#### How to complete this task
Report only the number of lines in the entries below that hold the word "region".
··· Given data
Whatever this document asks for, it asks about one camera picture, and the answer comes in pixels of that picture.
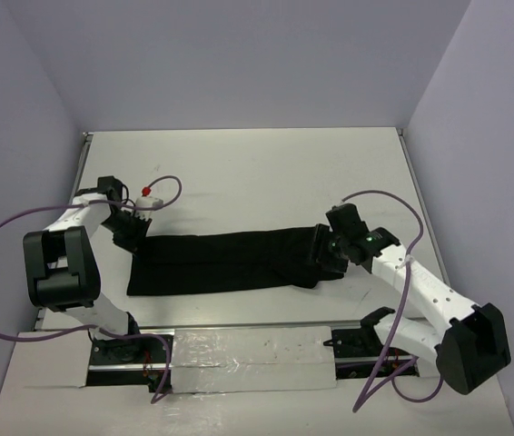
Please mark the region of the black t shirt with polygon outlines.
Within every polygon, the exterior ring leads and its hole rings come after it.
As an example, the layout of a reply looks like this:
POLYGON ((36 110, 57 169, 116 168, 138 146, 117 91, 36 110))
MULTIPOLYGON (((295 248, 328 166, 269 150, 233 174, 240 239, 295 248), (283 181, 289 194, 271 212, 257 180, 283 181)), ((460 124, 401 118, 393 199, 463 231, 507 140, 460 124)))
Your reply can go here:
POLYGON ((133 255, 129 296, 175 296, 337 281, 308 259, 312 227, 213 235, 156 235, 133 255))

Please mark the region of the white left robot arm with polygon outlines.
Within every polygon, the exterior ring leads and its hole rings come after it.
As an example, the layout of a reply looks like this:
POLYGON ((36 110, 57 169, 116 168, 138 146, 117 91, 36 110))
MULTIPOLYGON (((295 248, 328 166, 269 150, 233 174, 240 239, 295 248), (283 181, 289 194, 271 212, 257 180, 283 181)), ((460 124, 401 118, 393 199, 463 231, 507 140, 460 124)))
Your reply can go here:
POLYGON ((101 227, 113 243, 134 253, 145 237, 154 208, 164 201, 149 188, 135 205, 123 208, 124 184, 113 176, 76 192, 71 207, 52 224, 23 239, 25 272, 33 306, 59 312, 89 327, 97 341, 112 341, 112 352, 124 362, 137 360, 144 340, 133 316, 102 292, 102 280, 91 238, 101 227))

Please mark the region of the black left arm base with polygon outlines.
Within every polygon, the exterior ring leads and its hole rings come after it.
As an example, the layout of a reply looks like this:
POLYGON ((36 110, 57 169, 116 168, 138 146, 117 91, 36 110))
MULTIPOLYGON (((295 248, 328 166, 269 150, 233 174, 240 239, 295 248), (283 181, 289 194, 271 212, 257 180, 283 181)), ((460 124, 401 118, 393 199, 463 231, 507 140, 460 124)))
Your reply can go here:
POLYGON ((172 358, 171 335, 152 334, 125 341, 97 341, 91 334, 88 338, 88 387, 145 386, 150 393, 161 387, 161 394, 171 390, 171 369, 166 366, 166 360, 172 358))

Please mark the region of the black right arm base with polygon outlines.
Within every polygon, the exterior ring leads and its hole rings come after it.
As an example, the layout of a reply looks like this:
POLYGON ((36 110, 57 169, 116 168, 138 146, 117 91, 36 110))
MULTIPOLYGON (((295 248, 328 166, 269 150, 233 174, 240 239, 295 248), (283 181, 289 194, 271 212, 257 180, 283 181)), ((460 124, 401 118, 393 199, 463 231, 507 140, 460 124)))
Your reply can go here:
MULTIPOLYGON (((371 375, 382 350, 378 336, 363 328, 333 329, 331 338, 323 342, 332 350, 338 380, 366 379, 371 375)), ((398 348, 390 348, 378 369, 377 377, 385 378, 410 361, 411 356, 398 348)))

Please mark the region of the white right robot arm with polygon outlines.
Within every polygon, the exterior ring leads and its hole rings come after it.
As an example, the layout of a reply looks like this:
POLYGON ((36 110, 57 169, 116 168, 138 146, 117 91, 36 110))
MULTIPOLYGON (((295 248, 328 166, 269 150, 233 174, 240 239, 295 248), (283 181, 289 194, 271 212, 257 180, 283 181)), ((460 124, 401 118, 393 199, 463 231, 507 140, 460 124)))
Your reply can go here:
POLYGON ((389 347, 434 365, 452 390, 467 395, 511 362, 502 312, 460 295, 426 267, 388 230, 370 230, 351 203, 327 212, 313 231, 309 261, 323 272, 362 267, 383 280, 426 319, 399 317, 388 307, 369 313, 356 330, 339 331, 326 341, 337 357, 356 351, 380 355, 389 347))

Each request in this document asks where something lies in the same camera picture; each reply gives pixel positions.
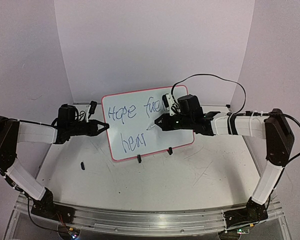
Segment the pink framed whiteboard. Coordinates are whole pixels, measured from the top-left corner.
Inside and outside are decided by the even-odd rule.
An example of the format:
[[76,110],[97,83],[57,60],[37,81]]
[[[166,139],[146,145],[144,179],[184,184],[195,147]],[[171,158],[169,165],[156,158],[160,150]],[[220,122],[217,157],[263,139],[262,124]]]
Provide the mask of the pink framed whiteboard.
[[191,130],[162,131],[158,126],[146,130],[155,119],[168,113],[162,96],[171,86],[110,94],[101,99],[103,117],[109,124],[107,138],[114,161],[129,160],[191,145]]

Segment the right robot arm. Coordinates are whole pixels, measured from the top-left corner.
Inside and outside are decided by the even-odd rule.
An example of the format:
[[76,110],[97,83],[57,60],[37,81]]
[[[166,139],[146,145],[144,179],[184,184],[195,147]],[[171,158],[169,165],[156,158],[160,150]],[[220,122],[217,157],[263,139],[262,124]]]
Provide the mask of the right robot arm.
[[173,100],[165,94],[163,103],[168,113],[163,113],[154,124],[162,131],[192,130],[203,136],[245,136],[266,142],[266,165],[246,206],[228,210],[223,214],[227,229],[259,223],[268,218],[267,204],[290,160],[295,137],[283,112],[205,113],[195,95]]

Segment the blue marker cap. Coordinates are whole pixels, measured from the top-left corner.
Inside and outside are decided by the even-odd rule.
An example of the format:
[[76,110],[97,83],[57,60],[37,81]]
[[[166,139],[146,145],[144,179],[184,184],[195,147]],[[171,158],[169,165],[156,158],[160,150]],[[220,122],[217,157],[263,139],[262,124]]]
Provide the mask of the blue marker cap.
[[85,168],[85,164],[83,162],[80,163],[80,166],[81,166],[81,169],[84,171],[86,168]]

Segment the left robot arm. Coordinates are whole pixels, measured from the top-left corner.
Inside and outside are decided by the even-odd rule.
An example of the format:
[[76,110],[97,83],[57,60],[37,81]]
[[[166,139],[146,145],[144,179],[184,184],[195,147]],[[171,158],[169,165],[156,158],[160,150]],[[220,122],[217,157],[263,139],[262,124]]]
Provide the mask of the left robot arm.
[[87,110],[63,104],[51,124],[0,115],[0,174],[16,191],[32,200],[32,213],[48,219],[70,214],[71,208],[54,202],[53,192],[40,183],[25,166],[21,157],[29,157],[26,147],[63,145],[73,137],[96,137],[109,129],[109,124],[93,119],[97,102]]

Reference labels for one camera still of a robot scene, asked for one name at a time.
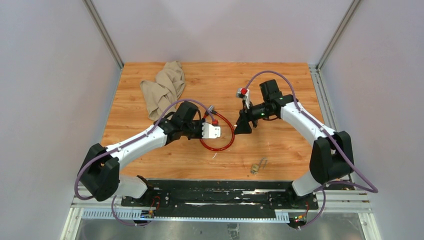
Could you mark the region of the red cable lock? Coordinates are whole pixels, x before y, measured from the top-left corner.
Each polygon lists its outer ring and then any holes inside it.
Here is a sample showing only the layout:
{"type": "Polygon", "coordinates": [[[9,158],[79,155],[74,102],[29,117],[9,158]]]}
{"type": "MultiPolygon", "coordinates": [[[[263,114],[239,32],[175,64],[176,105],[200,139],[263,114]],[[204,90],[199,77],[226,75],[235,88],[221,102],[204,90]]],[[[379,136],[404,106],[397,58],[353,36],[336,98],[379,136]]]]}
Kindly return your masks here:
{"type": "Polygon", "coordinates": [[[216,121],[221,124],[220,137],[216,138],[218,143],[212,143],[212,140],[200,139],[200,144],[209,151],[212,152],[223,152],[228,150],[235,142],[234,125],[225,117],[222,113],[215,110],[213,105],[208,107],[210,113],[215,117],[216,121]]]}

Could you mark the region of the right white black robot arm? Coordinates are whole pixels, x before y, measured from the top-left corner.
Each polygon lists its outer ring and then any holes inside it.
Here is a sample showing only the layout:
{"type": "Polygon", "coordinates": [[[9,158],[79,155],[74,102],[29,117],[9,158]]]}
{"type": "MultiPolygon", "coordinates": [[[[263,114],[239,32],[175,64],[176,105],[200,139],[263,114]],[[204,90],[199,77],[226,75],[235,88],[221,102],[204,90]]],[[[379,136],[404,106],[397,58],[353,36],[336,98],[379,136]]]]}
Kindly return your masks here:
{"type": "Polygon", "coordinates": [[[242,109],[236,121],[234,134],[250,134],[259,120],[272,116],[282,119],[297,130],[311,145],[309,170],[291,182],[286,190],[286,203],[294,209],[306,202],[306,196],[322,185],[351,174],[353,166],[348,164],[353,157],[352,140],[346,131],[335,131],[310,115],[292,94],[284,95],[276,80],[259,85],[263,103],[254,105],[250,91],[241,87],[236,96],[242,99],[242,109]]]}

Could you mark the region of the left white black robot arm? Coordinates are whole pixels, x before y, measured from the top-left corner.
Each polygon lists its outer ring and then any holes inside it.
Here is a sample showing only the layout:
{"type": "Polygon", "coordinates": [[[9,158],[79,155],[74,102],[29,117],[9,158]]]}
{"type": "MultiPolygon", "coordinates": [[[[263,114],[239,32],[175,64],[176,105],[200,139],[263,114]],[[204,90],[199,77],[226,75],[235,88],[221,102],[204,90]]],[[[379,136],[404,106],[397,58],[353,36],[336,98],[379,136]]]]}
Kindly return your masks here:
{"type": "Polygon", "coordinates": [[[177,110],[168,112],[170,108],[167,107],[146,130],[112,145],[92,145],[77,173],[74,195],[83,201],[95,199],[98,202],[114,196],[131,197],[140,206],[149,206],[153,193],[148,189],[147,181],[141,176],[122,175],[120,171],[137,158],[179,140],[181,136],[189,139],[205,136],[203,119],[194,122],[194,130],[189,129],[199,107],[208,109],[203,103],[184,98],[171,105],[177,105],[177,110]]]}

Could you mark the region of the brass padlock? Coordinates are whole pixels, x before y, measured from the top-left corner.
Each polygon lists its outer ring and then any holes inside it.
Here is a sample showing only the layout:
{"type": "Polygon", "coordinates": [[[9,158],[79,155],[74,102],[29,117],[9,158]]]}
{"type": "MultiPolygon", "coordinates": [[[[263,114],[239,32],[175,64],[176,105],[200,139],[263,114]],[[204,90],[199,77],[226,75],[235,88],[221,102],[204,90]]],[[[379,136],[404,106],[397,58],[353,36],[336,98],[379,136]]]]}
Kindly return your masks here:
{"type": "Polygon", "coordinates": [[[266,157],[262,158],[259,163],[255,163],[250,168],[250,173],[256,175],[261,169],[264,169],[267,165],[268,159],[266,157]]]}

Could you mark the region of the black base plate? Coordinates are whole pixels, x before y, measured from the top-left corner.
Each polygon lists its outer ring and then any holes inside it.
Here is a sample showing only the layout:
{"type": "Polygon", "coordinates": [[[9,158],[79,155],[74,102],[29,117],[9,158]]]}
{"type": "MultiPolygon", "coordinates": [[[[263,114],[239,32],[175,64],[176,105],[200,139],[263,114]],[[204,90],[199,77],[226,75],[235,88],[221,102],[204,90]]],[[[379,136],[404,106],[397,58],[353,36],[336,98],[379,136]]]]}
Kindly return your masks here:
{"type": "Polygon", "coordinates": [[[318,194],[296,196],[289,181],[149,180],[140,198],[118,196],[121,220],[290,222],[318,210],[318,194]]]}

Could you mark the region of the beige cloth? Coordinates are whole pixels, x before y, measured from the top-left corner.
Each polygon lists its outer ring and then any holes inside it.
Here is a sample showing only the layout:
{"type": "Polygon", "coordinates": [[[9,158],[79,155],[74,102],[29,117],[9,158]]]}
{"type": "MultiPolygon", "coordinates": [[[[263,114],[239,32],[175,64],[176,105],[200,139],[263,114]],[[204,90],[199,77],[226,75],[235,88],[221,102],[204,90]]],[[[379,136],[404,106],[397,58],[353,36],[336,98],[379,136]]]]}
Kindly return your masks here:
{"type": "Polygon", "coordinates": [[[179,61],[165,63],[154,77],[154,81],[142,80],[139,84],[146,104],[148,118],[156,121],[162,113],[176,110],[166,108],[181,97],[186,86],[183,66],[179,61]]]}

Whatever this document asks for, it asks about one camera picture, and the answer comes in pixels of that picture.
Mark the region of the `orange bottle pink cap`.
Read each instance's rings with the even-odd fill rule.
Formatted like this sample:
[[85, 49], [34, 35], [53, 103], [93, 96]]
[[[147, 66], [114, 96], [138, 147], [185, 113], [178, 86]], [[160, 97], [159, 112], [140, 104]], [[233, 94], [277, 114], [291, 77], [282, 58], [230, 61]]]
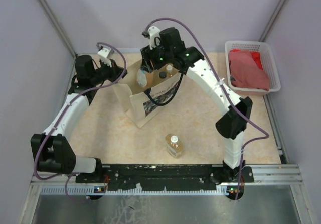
······
#### Reply
12